Activity ▸ Your answer should be the lines below from the one holding "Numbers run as" through the one holding "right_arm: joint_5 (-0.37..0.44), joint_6", copied exactly and with nothing else.

Recorded information ▸

━━━━━━━━━━━━━━━━━━━━

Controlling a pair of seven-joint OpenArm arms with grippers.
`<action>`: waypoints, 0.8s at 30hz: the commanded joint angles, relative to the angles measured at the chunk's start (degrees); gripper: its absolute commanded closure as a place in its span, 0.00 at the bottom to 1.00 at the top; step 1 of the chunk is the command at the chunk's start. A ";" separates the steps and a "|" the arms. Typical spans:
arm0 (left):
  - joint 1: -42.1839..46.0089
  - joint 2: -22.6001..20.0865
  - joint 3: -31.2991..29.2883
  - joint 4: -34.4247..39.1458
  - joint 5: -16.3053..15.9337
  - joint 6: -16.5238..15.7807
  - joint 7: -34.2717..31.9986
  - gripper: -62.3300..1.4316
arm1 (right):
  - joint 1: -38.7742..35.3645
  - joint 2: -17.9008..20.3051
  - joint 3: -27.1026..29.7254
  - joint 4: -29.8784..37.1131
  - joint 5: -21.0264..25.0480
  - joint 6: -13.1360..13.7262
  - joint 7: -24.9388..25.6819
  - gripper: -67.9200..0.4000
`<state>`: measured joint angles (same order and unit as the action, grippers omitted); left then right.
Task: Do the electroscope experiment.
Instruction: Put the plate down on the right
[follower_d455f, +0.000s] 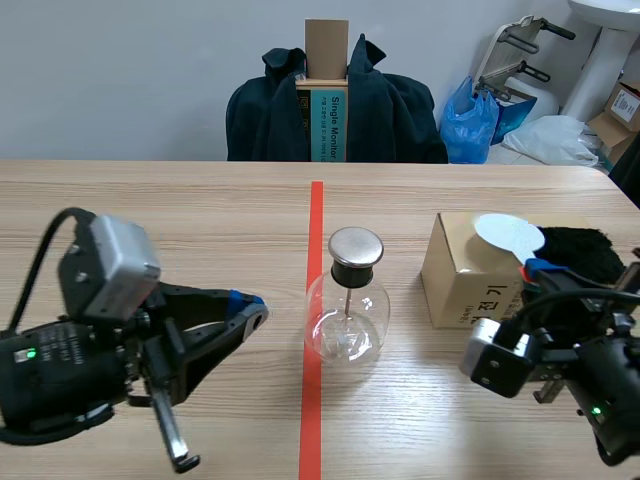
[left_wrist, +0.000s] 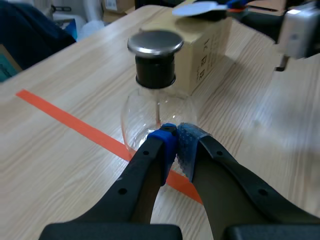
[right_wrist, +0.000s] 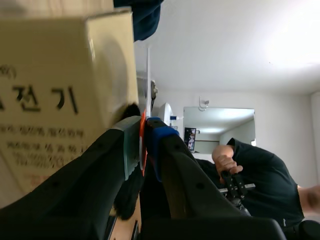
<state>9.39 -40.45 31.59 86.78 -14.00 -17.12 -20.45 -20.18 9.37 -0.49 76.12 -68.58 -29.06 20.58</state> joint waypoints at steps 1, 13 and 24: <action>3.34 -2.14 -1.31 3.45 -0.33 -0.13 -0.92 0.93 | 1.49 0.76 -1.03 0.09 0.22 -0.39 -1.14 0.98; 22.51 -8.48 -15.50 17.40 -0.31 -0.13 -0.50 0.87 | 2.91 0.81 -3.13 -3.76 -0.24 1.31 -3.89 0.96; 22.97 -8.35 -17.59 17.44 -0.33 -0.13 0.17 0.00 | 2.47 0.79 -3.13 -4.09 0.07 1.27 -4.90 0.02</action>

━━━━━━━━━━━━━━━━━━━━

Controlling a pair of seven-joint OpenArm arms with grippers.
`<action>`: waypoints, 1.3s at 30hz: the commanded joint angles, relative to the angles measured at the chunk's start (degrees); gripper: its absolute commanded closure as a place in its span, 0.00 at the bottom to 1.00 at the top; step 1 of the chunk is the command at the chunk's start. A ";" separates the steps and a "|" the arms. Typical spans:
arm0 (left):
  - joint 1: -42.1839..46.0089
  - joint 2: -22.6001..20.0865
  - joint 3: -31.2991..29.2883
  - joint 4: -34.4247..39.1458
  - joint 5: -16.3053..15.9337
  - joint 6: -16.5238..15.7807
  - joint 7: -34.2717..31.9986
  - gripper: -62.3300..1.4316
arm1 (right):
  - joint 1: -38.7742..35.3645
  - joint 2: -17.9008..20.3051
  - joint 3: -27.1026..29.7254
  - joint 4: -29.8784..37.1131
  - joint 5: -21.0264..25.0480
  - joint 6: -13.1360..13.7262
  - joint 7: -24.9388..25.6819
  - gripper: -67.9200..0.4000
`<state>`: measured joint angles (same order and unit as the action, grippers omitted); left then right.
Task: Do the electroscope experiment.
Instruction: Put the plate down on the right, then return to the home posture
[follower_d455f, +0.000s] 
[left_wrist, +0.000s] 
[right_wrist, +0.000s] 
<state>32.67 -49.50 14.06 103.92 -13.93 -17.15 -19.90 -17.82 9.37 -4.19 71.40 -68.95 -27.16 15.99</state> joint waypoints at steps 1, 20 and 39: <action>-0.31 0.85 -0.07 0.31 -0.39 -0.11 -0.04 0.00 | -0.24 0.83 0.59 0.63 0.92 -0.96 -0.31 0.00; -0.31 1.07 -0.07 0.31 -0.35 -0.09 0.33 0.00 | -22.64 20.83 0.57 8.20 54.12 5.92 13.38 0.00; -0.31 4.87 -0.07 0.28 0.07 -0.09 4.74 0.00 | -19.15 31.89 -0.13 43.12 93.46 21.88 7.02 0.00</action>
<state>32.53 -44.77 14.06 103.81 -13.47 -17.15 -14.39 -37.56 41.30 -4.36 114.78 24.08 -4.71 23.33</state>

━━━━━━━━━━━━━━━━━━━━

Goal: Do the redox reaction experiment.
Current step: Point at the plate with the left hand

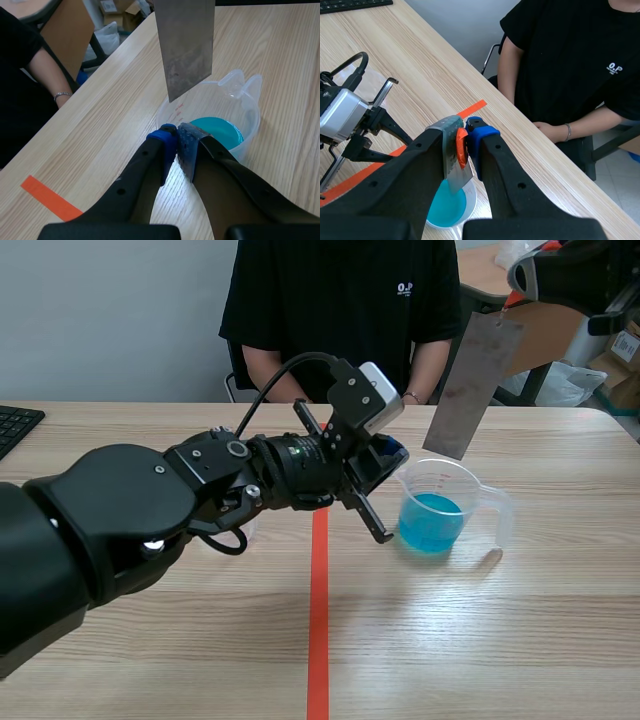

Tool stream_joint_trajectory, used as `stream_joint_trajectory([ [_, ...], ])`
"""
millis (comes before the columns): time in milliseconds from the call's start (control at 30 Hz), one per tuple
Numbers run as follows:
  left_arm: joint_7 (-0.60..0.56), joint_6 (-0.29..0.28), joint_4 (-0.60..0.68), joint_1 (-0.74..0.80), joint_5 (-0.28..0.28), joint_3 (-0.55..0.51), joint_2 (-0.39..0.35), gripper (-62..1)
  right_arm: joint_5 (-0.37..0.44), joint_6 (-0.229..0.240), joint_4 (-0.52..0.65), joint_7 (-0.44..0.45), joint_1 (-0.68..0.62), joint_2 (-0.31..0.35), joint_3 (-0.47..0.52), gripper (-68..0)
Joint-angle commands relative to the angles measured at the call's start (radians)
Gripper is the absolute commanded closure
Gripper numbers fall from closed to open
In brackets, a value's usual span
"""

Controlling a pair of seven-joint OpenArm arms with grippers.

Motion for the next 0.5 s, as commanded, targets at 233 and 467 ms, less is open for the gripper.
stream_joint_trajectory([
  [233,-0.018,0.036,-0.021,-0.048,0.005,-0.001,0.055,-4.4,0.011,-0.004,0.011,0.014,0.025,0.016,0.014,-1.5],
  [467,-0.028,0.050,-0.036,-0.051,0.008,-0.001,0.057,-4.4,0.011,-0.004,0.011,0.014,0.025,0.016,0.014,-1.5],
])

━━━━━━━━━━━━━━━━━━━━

Your solution ▸
Numbers run as follows:
  left_arm: joint_7 (-0.60..0.56), joint_6 (-0.29..0.28), joint_4 (-0.60..0.68), joint_1 (-0.74..0.80), joint_5 (-0.28..0.28), joint_3 (-0.55..0.51), joint_2 (-0.39..0.35), gripper (-62..1)
  right_arm: joint_5 (-0.37..0.44), joint_6 (-0.229..0.240), joint_4 (-0.52..0.65), joint_7 (-0.44..0.45), joint_1 (-0.68..0.62), joint_2 (-0.31..0.35), joint_3 (-0.47..0.52), gripper (-68..0)

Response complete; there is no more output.